Consistently-responsive cells remain more responsive than other cells as stimulus intensity is reduced.

(a) Example distribution of tectal cells responding to a moving vertical bar of decreasing brightness levels, drawn from a single representative larva. Cells more reliably responsive to bright bars were also more likely to be responsive to faint bars. (b) The proportion of total cells active in any trial, including the proportion of consistently-responding cells, decreased as stimulus brightness was decreased to 0 (no stimulus). (c) Cells responsive at different initial rates (taken from a separate set of five trials at 100% brightness, legend in c) decreased the number of trials to which they were responsive as stimulus brightness was decreased. (d) Reliably responding cells at 100% brightness had stronger ΔF/F responses than those responding less consistently to the same stimulus. (e) This pattern was maintained at 6.25% brightness, albeit with fewer cells, and responses were of a similar strength to those in the 100% brightness condition. (f) Cells that responded to all trials at all intensities from 100% to 6.25% showed a decrease in response strength when responding to fainter stimuli. In d–f, the number of cells in each category is indicated in parentheses.

Fig. S1

Relative distribution of response frequencies within ensembles are unchanged using more stringent response thresholds.

(a) Histogram of response magnitudes for all cells across all trials responding to moving bar stimuli. The cutoff threshold for response used in this study was 10% ΔF/F (left dotted line). A more stringent threshold for response (20% ΔF/F, right dotted line) removed many small magnitude responses but did not alter the underlying descriptions of ensemble structure (see below). (b) The spatial distribution of cells with different response consistencies to the visual stimulus, from a single representative larva (as shown in Fig. 1f). (c) Based on a more stringent 20% ΔF/F response threshold, the spatial distribution of response consistencies was largely unchanged compared to the same cells in panel b, although fewer responses were registered because of the more stringent cutoff. (d) Using a 20% ΔF/F response threshold, the number of trials during which cells were active relative to no stimulus control shows the same divergence as in Fig. 1d, although the absolute number of cells was reduced. (e) With the more stringent 20% ΔF/F response threshold, cells with different response consistencies were located, on average, similar distances from the ensemble centroid as with the original threshold used in Fig. 1e.

Fig. S2

Consistency of response frequencies within ensembles across multiple fish.

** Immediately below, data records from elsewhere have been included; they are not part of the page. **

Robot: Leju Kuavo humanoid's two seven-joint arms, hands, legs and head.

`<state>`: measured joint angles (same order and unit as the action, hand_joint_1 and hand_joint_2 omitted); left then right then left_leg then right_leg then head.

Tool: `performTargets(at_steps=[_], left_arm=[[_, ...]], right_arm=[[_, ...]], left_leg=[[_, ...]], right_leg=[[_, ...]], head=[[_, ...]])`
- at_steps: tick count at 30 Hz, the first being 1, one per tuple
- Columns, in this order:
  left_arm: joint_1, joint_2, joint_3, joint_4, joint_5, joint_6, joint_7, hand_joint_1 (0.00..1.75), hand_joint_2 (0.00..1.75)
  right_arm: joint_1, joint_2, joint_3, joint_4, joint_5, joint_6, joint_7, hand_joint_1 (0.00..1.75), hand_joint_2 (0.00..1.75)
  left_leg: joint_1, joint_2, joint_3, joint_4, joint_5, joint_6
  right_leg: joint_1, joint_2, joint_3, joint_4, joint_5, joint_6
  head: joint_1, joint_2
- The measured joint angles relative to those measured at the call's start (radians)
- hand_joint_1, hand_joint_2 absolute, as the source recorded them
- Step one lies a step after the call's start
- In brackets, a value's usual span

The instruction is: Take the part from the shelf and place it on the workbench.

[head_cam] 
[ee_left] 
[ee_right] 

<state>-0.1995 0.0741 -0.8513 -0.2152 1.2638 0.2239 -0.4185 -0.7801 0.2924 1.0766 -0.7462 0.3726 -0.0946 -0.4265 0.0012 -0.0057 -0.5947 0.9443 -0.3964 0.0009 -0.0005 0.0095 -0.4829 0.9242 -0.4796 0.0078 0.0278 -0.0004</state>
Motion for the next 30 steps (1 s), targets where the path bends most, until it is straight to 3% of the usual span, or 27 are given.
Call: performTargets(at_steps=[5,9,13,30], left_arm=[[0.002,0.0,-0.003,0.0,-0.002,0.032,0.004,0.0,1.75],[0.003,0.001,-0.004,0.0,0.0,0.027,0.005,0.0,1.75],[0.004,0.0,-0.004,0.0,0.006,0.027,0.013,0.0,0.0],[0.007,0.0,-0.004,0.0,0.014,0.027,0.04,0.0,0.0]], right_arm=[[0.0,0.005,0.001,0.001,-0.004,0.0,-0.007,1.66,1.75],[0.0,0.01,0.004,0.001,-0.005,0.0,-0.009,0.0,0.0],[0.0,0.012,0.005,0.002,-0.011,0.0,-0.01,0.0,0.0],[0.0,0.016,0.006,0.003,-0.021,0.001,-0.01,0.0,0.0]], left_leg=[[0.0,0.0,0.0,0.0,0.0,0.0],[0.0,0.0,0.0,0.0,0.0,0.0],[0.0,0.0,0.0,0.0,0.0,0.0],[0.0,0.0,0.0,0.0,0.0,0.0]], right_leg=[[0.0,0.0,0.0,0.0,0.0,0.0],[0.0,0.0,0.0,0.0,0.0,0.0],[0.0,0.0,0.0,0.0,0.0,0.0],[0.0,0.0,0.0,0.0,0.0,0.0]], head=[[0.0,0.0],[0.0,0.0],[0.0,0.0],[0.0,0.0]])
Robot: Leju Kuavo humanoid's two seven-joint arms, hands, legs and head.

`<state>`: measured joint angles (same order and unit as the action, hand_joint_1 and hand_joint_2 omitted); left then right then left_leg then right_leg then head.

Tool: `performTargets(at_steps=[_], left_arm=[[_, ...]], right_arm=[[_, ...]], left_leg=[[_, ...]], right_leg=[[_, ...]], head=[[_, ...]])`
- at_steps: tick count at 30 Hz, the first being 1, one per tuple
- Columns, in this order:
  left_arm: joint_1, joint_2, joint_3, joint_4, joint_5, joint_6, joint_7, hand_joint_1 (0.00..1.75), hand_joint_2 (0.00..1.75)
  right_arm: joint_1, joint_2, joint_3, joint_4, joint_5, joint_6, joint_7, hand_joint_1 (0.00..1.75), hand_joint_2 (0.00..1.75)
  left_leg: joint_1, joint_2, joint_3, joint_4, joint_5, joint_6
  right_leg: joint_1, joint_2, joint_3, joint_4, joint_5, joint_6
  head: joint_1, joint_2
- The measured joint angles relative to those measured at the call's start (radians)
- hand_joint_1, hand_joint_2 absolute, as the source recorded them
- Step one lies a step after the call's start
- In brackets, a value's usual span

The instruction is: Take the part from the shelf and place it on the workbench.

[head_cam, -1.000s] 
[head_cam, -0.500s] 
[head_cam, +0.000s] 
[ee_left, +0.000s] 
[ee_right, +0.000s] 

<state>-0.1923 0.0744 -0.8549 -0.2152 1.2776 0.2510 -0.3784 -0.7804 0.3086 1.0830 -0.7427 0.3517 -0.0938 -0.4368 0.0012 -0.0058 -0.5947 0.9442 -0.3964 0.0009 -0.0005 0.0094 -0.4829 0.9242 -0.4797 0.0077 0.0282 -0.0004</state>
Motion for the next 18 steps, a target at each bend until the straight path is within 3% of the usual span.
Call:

(a) Average distribution of visually-responsive neurons to presentations of moving vertical bar stimulus of decreasing brightness intensities from 18 experimental animals. Responsive cells within each fish were centered by their weighted centroid and overlaid across an average tectal template. (b) Average distribution of visually-responsive neurons to presentations of moving vertical bar stimulus of decreasing brightness intensities from 9 experimental animals. Responses were overlaid as for panel a.